■ Aim of the task ■
Pick each line that has "what" out of the records.

----------------

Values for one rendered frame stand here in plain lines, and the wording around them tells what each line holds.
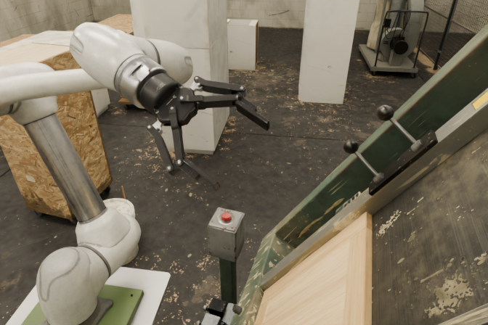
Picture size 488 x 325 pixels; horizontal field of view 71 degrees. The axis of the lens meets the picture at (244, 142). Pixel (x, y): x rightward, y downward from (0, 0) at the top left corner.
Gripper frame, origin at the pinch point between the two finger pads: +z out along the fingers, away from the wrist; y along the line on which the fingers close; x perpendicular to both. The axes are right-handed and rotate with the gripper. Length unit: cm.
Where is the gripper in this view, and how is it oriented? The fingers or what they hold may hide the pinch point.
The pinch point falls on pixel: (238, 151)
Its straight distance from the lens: 58.0
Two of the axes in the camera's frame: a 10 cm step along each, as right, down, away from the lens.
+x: 0.7, 3.9, 9.2
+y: 6.3, -7.4, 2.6
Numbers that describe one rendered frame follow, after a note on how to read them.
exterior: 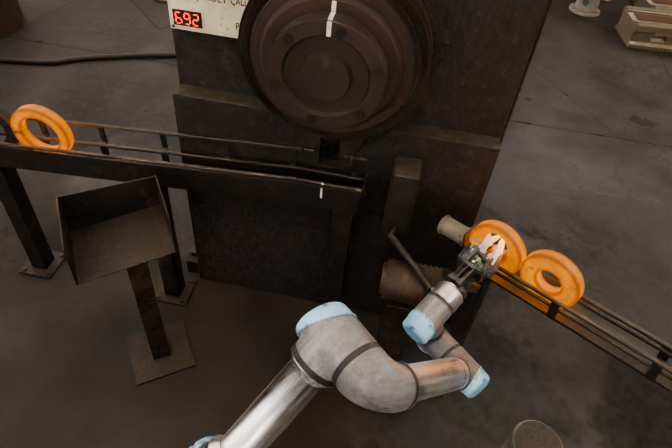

----------------

■ Expected answer ■
Values for one rendered frame stand here in plain lines, and the wording around them tells what each line holds.
Where is the gripper in this view, and how is it oriented? The fingers or what they hold may hide the pinch point.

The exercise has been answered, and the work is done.